We propose and empirically test statistical approaches to debiasing judgmental corporate cash flow forecasts. Accuracy of cash flow forecasts plays a pivotal role in corporate planning as liquidity and foreign exchange risk management are based on such forecasts. Surprisingly, to our knowledge there is no previous empirical work on the identification, statistical correction, and interpretation of prediction biases in large enterprise financial forecast data in general, and cash flow forecasting in particular. Employing a unique set of empirical forecasts delivered by 34 legal entities of a multinational corporation over a multi-year period, we compare different forecast correction techniques such as Theil’s method and approaches employing robust regression, both with various discount factors. Our findings indicate that rectifiable mean as well as regression biases exist for all business divisions of the company and that statistical correction increases forecast accuracy significantly. We show that the parameters estimated by the models for different business divisions can also be related to the characteristics of the business environment and provide valuable insights for corporate financial controllers to better understand, quantify, and feedback the biases to the forecasters aiming to systematically improve predictive accuracy over time.

Introduction

Cash flow forecasts play a pivotal role in corporate financial management tasks. For instance, the forecasts are used in liquidity management to ensure solvency and in foreign-exchange risk management to identify and hedge exposures resulting from foreign business activities. Inaccurate forecasts are an unreliable basis for corporation-wide financial plans and can lead to liquidity shortages, uncovered currency risks or increased hedging costs. In large multinational companies, cash flow forecasts are prepared for individual subsidiaries from different countries and distinct business divisions. The cash flows are predicted by local financial managers who report the forecasts to the corporation’s central finance department, where corporation-wide financial plans are derived from all delivered forecasts.

Since the cash flow forecasts are typically generated by human experts with different backgrounds, attitudes and individual forecasting procedures, the forecasts are likely to be biased by behavioral or political dimensions, overall leading to reduced forecast accuracy. Biased judgmental forecasting and decision-making are phenomena observed in many contexts. In numerous studies and laboratory experiments significant biases are found regularly in various forecasts, decreasing the accuracy and negatively influencing business performance (Leitner and Leopold-Wildburger, 2011). For instance, in a study by Lawrence, O’Connor, and Edmundson (2000), errors in sales forecasts of three manufacturing-based companies were attributed mainly to inefficiencies and biases. In another study, Enns (2002) analyzed the influence of biased and uncertain demand forecasts on production scheduling and found that biases significantly influence lateness of the delivery to the customer.
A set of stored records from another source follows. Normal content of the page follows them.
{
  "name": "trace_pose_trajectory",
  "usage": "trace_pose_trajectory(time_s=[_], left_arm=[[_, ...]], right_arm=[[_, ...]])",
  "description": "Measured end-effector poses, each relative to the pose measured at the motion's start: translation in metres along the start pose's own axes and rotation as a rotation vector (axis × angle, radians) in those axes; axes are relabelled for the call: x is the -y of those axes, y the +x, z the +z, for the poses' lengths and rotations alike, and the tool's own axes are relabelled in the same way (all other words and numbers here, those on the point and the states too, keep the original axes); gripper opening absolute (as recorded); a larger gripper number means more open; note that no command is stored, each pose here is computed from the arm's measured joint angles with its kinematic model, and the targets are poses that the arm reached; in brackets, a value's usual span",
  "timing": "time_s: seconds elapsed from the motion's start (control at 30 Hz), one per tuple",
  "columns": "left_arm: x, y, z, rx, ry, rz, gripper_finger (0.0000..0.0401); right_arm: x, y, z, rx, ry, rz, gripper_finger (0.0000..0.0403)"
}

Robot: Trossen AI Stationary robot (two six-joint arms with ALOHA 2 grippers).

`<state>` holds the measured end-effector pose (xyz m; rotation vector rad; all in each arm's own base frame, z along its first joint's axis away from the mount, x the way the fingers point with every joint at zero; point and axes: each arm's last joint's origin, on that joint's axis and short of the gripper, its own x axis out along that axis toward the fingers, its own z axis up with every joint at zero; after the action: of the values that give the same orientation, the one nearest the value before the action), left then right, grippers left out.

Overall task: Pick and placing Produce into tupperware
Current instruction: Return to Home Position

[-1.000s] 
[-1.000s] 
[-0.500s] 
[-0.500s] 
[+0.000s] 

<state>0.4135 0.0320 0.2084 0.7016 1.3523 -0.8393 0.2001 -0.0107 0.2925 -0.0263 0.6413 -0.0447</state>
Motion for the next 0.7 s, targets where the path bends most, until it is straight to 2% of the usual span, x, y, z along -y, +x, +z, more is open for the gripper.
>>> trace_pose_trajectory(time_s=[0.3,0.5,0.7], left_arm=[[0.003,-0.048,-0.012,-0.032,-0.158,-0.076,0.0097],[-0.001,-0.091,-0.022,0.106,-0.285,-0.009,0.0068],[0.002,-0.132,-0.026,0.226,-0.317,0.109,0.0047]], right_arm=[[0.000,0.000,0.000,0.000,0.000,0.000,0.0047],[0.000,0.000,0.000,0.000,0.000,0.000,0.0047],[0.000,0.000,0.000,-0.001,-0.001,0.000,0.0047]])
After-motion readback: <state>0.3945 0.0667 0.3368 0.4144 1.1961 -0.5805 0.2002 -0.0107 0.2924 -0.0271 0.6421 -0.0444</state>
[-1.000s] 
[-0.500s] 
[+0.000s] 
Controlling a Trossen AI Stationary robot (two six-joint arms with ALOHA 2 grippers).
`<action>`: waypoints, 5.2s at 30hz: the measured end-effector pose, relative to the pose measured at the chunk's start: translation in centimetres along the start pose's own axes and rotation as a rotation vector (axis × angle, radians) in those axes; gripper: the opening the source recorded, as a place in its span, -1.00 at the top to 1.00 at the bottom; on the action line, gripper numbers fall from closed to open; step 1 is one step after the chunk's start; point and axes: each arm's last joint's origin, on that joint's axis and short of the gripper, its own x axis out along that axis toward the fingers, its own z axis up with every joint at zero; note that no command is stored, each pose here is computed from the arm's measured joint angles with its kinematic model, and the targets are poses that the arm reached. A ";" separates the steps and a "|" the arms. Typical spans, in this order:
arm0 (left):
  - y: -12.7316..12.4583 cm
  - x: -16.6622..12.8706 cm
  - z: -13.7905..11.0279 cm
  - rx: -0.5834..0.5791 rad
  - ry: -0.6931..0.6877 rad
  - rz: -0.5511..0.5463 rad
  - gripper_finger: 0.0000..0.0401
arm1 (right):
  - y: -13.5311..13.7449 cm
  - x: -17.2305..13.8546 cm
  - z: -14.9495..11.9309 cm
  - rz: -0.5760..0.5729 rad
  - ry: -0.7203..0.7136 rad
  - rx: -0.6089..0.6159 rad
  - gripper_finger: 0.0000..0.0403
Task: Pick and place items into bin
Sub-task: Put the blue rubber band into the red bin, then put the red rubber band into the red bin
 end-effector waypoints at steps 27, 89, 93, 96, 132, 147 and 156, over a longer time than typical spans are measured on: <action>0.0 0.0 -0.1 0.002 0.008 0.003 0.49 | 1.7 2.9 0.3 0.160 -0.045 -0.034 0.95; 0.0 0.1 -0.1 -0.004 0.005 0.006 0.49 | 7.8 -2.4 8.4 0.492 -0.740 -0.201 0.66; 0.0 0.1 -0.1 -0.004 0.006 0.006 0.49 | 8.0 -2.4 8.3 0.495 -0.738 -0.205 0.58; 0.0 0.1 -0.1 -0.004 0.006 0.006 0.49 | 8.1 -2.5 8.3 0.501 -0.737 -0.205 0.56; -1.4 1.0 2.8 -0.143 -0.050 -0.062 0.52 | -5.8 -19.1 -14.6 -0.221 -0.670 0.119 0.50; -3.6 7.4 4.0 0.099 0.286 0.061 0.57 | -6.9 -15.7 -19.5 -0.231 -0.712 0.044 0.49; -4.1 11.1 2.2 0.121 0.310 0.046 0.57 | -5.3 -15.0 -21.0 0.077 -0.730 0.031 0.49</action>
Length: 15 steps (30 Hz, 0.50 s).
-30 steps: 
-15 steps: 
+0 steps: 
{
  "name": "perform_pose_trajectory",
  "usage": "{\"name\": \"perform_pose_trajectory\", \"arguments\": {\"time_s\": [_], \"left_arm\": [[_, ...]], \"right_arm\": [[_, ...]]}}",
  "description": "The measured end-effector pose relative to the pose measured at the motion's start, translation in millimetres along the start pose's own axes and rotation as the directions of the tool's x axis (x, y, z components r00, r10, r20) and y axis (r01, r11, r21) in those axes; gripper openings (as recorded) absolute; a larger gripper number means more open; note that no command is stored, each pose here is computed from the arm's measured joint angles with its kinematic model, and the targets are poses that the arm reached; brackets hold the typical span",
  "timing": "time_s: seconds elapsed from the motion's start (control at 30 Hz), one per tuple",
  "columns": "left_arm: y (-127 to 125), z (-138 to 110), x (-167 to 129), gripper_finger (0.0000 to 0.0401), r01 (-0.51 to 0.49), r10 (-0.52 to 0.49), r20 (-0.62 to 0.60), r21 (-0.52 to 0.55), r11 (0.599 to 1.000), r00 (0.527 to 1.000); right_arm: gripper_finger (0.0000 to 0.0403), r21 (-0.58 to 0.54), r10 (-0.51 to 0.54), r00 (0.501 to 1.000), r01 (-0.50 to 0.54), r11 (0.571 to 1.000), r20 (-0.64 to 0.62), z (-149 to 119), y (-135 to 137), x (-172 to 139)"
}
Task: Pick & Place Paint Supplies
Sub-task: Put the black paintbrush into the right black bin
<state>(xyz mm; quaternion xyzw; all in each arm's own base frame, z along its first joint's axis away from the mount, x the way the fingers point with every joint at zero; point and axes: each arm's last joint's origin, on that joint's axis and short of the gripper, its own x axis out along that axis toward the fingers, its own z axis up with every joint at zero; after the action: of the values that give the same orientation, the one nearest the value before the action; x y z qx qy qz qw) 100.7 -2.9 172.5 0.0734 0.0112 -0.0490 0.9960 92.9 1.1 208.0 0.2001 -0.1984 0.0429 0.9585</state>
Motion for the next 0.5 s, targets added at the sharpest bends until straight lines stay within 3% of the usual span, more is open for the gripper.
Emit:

There are several empirical studies providing further strong evidence for the existence of cognitive biases in expert forecasting, such as the well-known anchoring and adjustment. Hogarth and Makridakis (1981) and Lawrence, Goodwin, O’Connor, and Oenkal (2006) provide extensive overviews of judgmental forecasting and its heuristics and biases. Although the effect can be mitigated and reduced with adequate decision support systems (George, Duffy, Ahuja, 2000, Remus, Kottemann, 1995), it is regularly observed that information provided by decision support systems is undervalued and biases can therefore only be partly removed (Bhandari, Hassanein, Deaves, 2008, Lim, O’Connor, 1996). Overall, it is likely that corporate cash flow forecasts in multinational companies are also biased and that these biases influence decision models.

For instance, Gormley and Meade (2007) consider the problem of corporate-wide cash balance management using short-term cash flow forecasts. Based on data from a large international company, the authors show that transactional costs strongly depend on the accuracy of the cash flow forecasts used as input for financial planning.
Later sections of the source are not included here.